I've been training with Jay Spiro twice a week for about four years now, and I haven't heard of Robert Markovich. I would love to hear about your training as it progresses, and what sinawallis you learn. Keep your thread going and Welcome!


----------



## Tarot (Sep 10, 2006)

Hooray!  artyon:


You've picked a great art to be studying.  Do you have your first set of sticks yet?


----------



## WindsorMAGuy28 (Sep 10, 2006)

Nope not yet


----------



## WindsorMAGuy28 (Sep 10, 2006)

Tarot said:


> Hooray!  artyon:
> 
> 
> You've picked a great art to be studying.  Do you have your first set of sticks yet?
> ...


----------



## Tarot (Sep 10, 2006)

The length of the stick is from your armpit to about the middle of your palm.  You may have to cut sticks in order to get the right length and that's simple.  Basic saw to cut them down.   Some people go by other rules of measurements.  This is what I was taught.  For me, I actually like adding an extra inch to the length.  From my armpit to the middle of my hand is 23 inches.   However I prefer my sticks to be 24 inches.  It just feels better.

How long they last depends on how often they are used and how hard you're hitting, IMO.  For taping I prefer electrical tape over athletic tape.  It lasts longer and doesn't get sticky.  

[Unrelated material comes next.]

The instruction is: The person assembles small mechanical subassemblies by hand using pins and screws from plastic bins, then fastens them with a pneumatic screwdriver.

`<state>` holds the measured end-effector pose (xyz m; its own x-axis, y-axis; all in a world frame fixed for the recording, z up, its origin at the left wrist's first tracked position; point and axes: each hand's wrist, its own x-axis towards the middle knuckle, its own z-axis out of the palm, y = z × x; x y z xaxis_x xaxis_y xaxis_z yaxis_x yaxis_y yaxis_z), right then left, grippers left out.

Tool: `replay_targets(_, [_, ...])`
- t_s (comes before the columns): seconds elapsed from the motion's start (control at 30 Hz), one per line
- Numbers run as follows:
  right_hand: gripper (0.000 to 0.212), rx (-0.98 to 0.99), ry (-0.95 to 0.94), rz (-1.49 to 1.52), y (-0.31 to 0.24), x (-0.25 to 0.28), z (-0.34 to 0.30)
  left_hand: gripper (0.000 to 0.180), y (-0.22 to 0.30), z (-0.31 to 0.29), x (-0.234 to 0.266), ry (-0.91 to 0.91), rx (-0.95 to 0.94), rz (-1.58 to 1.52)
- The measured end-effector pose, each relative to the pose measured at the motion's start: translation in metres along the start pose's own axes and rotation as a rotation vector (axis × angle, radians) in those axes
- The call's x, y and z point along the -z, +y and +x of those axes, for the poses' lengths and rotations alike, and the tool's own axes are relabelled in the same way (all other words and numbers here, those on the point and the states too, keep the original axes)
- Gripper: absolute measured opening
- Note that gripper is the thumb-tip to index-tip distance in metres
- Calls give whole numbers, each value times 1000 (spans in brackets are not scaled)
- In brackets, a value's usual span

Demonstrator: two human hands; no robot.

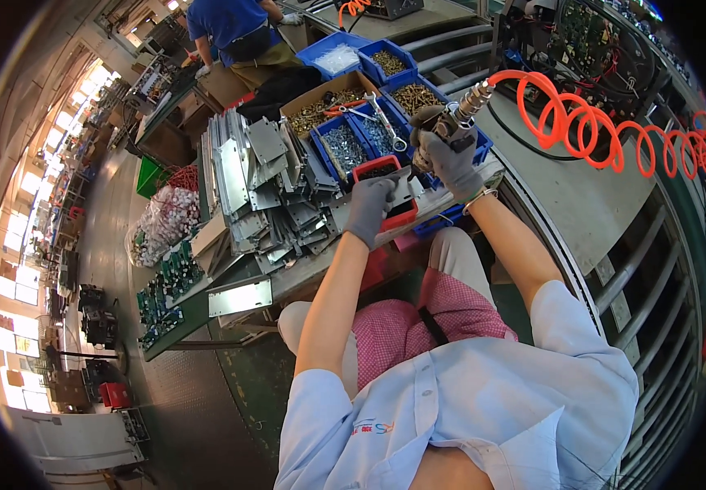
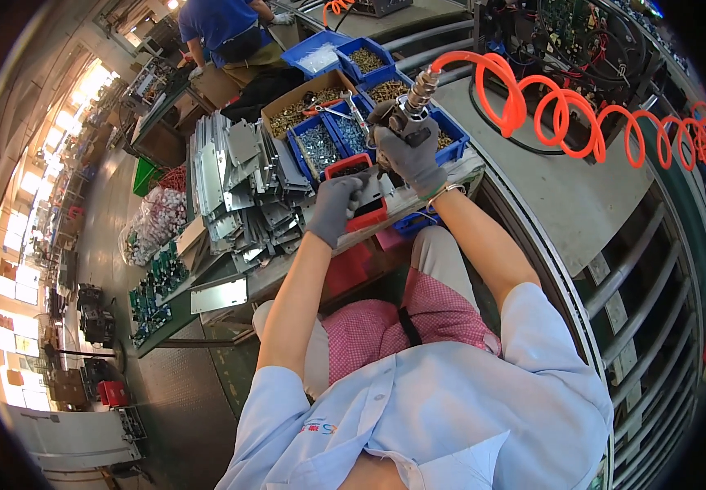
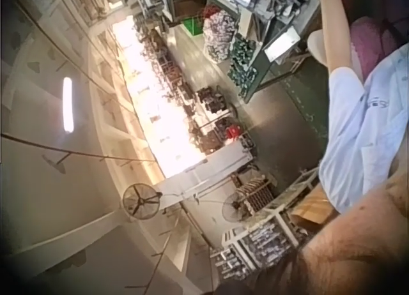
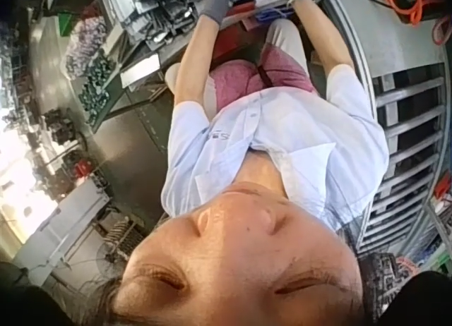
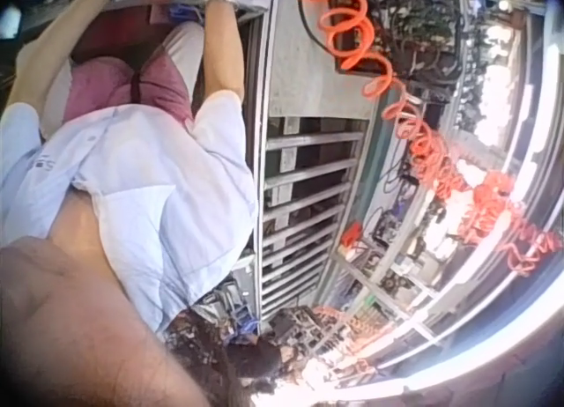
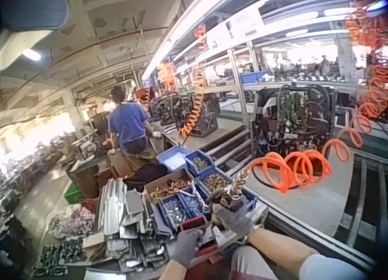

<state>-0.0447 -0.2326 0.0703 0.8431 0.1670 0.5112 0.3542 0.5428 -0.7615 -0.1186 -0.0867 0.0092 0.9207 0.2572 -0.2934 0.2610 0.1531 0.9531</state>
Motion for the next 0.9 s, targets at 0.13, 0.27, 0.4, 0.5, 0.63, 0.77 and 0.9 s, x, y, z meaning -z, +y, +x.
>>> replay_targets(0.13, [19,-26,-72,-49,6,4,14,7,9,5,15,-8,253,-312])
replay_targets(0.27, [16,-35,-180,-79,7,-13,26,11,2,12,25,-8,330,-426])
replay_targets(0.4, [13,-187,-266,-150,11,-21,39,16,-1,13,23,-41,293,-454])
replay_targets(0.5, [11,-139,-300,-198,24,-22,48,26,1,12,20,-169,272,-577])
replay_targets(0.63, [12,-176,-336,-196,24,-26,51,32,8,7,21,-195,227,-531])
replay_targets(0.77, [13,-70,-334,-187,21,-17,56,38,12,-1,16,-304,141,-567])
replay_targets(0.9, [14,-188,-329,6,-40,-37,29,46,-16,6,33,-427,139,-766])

Good luck with your new art! :asian:


----------



## Brian R. VanCise (Sep 10, 2006)

I usually go with 26" sticks as do alot of Modern Arnis people.  I also tape them when they start to split.  I use renfro hockey tape and after a class or two they no longer are sticky.  Good luck this is a great art for self defense.


----------



## stickarts (Sep 10, 2006)

Fantastic!! Have a blast and learn lots!!


----------



## arnisador (Sep 10, 2006)

WindsorMAGuy28 said:


> What should I look for in purchasing my first set of sticks as far as length? I only know to look for rattan thats it. BTW do these sticks warp or how long should they last?



Of course, you should ask your instructor. Both the "about 26 inches" and "armpit-to-hand" advice are fairly common. Rattan: definitely. They'll likely shred before they warp. Wrapping them helps.

You can get reasonable prices on the Net, but can probably also find a place in town.


----------



## Carol (Sep 10, 2006)

stickarts said:


> Fantastic!! Have a blast and learn lots!!


 
So says Sensei Frank, who got me hooked on Arnis to begin with. 

Have a GREAT time.  It truly is addicting!

Also be sure to check out FMAtalk.com as well.  Lots of good info over there as well.


----------



## Guro Harold (Sep 11, 2006)

Congrats, Windsor!!!

Modern Arnis is an awesome art!!!

As far as sticks are concerned, I would say buy two pairs from the instructor.

The first pair use a couple of times and then mark and date as your first pair of Arnis sticks.

Then tear da heck out of the second pair.

Get used to going through alot of them!!!

-Palusut


----------



## HKphooey (Sep 11, 2006)

Great to hear.  Have fun with it!


----------